**Exercise prompt**
Please give back the listing below word for word and drop any images.

**Information provided**
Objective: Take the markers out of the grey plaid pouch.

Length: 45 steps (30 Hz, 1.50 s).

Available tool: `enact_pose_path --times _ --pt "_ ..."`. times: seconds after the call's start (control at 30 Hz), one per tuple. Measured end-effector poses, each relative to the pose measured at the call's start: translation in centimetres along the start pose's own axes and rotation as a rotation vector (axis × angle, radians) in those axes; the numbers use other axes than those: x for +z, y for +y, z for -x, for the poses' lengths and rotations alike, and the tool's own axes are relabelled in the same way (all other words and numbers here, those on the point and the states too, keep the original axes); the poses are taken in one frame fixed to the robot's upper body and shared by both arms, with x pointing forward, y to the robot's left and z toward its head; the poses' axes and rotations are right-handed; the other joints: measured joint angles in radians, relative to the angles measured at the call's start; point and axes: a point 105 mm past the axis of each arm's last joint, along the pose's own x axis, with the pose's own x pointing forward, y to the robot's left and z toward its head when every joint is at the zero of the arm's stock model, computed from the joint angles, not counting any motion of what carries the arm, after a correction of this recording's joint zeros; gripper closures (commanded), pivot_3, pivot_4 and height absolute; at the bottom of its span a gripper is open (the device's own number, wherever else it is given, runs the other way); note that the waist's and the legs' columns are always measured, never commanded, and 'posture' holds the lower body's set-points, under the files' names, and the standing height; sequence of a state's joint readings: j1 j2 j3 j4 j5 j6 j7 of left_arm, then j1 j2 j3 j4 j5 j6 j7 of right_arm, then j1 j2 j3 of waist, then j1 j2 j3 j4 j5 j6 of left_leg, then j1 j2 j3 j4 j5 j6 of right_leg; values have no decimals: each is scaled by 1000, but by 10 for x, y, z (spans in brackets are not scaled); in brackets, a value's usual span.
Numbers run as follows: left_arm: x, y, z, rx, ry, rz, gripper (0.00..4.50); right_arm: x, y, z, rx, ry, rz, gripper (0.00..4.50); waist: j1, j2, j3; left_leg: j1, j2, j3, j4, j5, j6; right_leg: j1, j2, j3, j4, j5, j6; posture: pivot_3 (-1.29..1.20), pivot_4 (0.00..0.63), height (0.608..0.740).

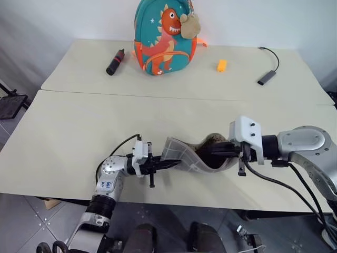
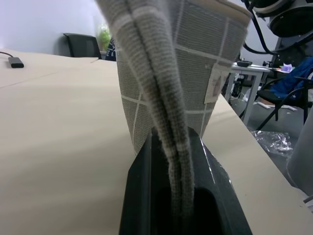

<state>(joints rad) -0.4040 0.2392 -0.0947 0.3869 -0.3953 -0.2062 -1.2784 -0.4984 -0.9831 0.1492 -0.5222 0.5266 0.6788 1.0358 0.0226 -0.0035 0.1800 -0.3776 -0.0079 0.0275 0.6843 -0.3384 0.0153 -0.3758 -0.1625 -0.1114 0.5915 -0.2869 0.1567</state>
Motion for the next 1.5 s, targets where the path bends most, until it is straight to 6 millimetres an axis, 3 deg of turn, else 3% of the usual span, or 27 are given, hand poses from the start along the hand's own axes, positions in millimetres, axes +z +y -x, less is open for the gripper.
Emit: enact_pose_path --times 0.03,0.13,0.3,0.83,1.07,1.17,1.27,1.5 --pt "0 0 0 0 0 -1 4500 3 2 -3 13 1 8 4462 -1 0 0 0 0 0 0 0 0 0 0 0 0 0 0 0 150 740" --pt "0 -2 -2 -3 -3 -4 4500 11 9 -12 55 36 16 3897 0 0 0 0 2 -3 0 0 0 0 0 0 0 0 0 0 150 740" --pt "0 -3 -2 -2 -2 -6 4500 4 10 -18 48 130 64 2243 1 0 0 0 -1 -2 0 0 0 0 -1 0 0 0 0 0 150 740" --pt "-1 -6 -3 -9 1 -2 4500 -24 6 -31 127 380 205 2243 -2 0 0 0 -1 -2 0 0 0 0 0 0 0 0 0 0 150 740" --pt "-1 -5 -4 -1 1 0 4500 -32 1 -49 154 446 260 2243 -3 0 0 0 -1 -2 0 0 0 0 0 0 0 0 0 0 150 740" --pt "-2 -5 -5 -3 2 1 4500 -34 2 -51 171 461 269 2832 -3 0 0 0 -1 -2 0 0 0 0 0 0 0 0 0 0 150 740" --pt "-2 -6 -5 -5 5 1 4500 -33 0 -53 164 456 284 3733 -3 0 0 0 -1 -2 0 0 0 0 0 0 0 0 0 0 150 740" --pt "-1 -5 -5 0 3 0 4500 -31 -3 -52 140 415 274 3852 -3 0 0 0 -1 -1 0 0 0 0 0 0 0 0 0 0 150 740"
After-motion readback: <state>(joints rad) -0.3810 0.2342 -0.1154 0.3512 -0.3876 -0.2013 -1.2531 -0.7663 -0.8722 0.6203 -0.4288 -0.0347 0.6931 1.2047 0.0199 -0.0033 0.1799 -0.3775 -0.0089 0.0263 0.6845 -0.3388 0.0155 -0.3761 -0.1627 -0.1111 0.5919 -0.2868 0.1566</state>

**Answer section**
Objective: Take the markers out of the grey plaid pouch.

Length: 45 steps (30 Hz, 1.50 s).

Available tool: `enact_pose_path --times _ --pt "_ ..."`. times: seconds after the call's start (control at 30 Hz), one per tuple. Measured end-effector poses, each relative to the pose measured at the call's start: translation in centimetres along the start pose's own axes and rotation as a rotation vector (axis × angle, radians) in those axes; the numbers use other axes than those: x for +z, y for +y, z for -x, for the poses' lengths and rotations alike, and the tool's own axes are relabelled in the same way (all other words and numbers here, those on the point and the states too, keep the original axes); the poses are taken in one frame fixed to the robot's upper body and shared by both arms, with x pointing forward, y to the robot's left and z toward its head; the poses' axes and rotations are right-handed; the other joints: measured joint angles in radians, relative to the angles measured at the call's start; point and axes: a point 105 mm past the axis of each arm's last joint, along the pose's own x axis, with the pose's own x pointing forward, y to the robot's left and z toward its head when every joint is at the zero of the arm's stock model, computed from the joint angles, not counting any motion of what carries the arm, after a correction of this recording's joint zeros; gripper closures (commanded), pivot_3, pivot_4 and height absolute; at the bottom of its span a gripper is open (the device's own number, wherever else it is given, runs the other way); note that the waist's and the legs' columns are always measured, never commanded, and 'posture' holds the lower body's set-points, under the files' names, and the standing height; sequence of a state's joint readings: j1 j2 j3 j4 j5 j6 j7 of left_arm, then j1 j2 j3 j4 j5 j6 j7 of right_arm, then j1 j2 j3 of waist, then j1 j2 j3 j4 j5 j6 of left_leg, then j1 j2 j3 j4 j5 j6 of right_leg; values have no decimals: each is scaled by 1000, but by 10 for x, y, z (spans in brackets are not scaled); in brackets, a value's usual span.
Numbers run as follows: left_arm: x, y, z, rx, ry, rz, gripper (0.00..4.50); right_arm: x, y, z, rx, ry, rz, gripper (0.00..4.50); waist: j1, j2, j3; left_leg: j1, j2, j3, j4, j5, j6; right_leg: j1, j2, j3, j4, j5, j6; posture: pivot_3 (-1.29..1.20), pivot_4 (0.00..0.63), height (0.608..0.740).


<state>(joints rad) -0.4040 0.2392 -0.0947 0.3869 -0.3953 -0.2062 -1.2784 -0.4984 -0.9831 0.1492 -0.5222 0.5266 0.6788 1.0358 0.0226 -0.0035 0.1800 -0.3776 -0.0079 0.0275 0.6843 -0.3384 0.0153 -0.3758 -0.1625 -0.1114 0.5915 -0.2869 0.1567</state>
Motion for the next 1.5 s, targets where the path bends most, until it is straight to 6 millimetres an axis, 3 deg of turn, else 3% of the usual span, or 27 are given, hand poses from the start along the hand's own axes, positions in millimetres, axes +z +y -x, less is open for the gripper.
Emit: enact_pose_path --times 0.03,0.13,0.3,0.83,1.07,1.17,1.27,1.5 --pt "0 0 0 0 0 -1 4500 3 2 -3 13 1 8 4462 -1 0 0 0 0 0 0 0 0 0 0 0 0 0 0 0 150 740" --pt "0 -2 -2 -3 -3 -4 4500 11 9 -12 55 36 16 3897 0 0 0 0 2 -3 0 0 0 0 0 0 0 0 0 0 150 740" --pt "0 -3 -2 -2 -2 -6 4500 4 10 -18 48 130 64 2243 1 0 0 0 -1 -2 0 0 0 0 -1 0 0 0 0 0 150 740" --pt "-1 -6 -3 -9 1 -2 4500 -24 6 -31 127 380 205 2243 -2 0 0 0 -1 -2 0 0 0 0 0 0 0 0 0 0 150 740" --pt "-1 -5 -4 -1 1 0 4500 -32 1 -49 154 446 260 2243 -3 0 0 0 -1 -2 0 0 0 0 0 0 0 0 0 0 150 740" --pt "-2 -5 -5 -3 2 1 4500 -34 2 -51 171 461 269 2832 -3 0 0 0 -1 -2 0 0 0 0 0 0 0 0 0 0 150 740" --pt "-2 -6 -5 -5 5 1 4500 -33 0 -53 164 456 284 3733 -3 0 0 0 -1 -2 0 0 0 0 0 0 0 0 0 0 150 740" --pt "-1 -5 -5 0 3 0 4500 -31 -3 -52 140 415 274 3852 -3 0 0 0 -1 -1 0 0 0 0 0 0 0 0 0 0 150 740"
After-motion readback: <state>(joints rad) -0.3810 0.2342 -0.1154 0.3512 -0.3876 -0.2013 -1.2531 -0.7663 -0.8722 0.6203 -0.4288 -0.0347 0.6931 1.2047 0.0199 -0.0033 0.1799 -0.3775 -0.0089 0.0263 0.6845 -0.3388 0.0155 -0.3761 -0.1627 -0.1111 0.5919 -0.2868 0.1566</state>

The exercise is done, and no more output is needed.